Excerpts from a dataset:

--- START ---

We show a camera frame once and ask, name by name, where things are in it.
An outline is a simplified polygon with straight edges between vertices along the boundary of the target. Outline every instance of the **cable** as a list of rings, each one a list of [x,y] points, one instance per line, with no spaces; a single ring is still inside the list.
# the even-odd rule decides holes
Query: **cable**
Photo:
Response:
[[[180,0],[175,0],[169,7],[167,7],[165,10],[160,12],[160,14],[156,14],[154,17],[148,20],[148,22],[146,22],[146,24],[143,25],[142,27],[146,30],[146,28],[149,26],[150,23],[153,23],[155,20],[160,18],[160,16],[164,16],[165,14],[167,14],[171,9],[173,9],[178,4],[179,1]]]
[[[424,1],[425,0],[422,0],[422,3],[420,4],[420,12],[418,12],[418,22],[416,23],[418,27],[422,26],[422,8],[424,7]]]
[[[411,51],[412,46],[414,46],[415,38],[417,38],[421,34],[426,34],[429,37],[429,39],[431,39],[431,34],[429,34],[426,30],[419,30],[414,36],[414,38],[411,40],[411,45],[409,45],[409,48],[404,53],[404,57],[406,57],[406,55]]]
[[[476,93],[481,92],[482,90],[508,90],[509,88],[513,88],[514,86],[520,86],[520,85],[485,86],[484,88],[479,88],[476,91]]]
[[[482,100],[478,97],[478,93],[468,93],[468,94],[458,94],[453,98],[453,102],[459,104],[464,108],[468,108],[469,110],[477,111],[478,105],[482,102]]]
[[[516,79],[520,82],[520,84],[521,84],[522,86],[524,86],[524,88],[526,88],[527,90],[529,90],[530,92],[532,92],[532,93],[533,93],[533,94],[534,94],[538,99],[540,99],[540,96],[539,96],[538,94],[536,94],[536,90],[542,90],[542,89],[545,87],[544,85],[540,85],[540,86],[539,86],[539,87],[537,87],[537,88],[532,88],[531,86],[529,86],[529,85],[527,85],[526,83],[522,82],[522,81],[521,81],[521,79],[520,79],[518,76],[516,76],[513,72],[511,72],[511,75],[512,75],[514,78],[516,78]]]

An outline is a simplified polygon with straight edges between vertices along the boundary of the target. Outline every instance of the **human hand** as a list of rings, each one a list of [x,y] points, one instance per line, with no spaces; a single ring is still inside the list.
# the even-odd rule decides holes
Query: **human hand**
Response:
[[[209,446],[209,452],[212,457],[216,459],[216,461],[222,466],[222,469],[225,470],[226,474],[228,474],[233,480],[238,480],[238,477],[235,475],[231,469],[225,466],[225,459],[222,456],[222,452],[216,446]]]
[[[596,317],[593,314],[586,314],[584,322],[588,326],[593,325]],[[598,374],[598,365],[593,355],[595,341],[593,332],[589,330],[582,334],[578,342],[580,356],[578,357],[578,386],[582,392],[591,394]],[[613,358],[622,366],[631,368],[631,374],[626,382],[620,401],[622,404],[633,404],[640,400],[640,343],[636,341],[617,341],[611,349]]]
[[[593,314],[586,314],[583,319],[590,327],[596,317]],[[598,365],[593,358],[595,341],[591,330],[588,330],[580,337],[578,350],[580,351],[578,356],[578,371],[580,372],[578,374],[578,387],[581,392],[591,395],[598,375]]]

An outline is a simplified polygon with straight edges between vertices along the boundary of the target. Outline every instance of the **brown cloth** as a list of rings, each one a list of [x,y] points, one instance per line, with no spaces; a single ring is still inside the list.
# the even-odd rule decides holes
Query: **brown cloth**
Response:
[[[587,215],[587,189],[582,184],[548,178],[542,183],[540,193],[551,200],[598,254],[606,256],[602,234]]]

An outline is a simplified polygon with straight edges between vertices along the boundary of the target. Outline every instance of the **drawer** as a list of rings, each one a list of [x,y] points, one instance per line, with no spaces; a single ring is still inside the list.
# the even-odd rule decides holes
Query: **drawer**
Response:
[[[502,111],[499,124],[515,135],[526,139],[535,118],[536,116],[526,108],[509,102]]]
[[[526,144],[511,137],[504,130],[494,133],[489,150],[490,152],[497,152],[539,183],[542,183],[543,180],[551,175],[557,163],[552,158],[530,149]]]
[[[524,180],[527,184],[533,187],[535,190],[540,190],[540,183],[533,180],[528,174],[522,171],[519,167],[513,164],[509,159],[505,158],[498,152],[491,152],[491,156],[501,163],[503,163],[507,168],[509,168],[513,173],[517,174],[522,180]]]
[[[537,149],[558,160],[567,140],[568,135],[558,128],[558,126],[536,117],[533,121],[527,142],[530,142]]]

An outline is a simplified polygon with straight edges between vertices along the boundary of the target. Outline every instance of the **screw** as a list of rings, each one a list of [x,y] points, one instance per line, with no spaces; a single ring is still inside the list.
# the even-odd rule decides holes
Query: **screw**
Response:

--- END ---

From the records above, pull out each line that has "drawer".

An outline is a simplified polygon with straight edges between vertices along the boundary of the target. Outline every instance of the **drawer** as a list of rings, each one a list of [x,y] points, one instance per line, with no spaces; a single ring is still inside the list.
Query: **drawer**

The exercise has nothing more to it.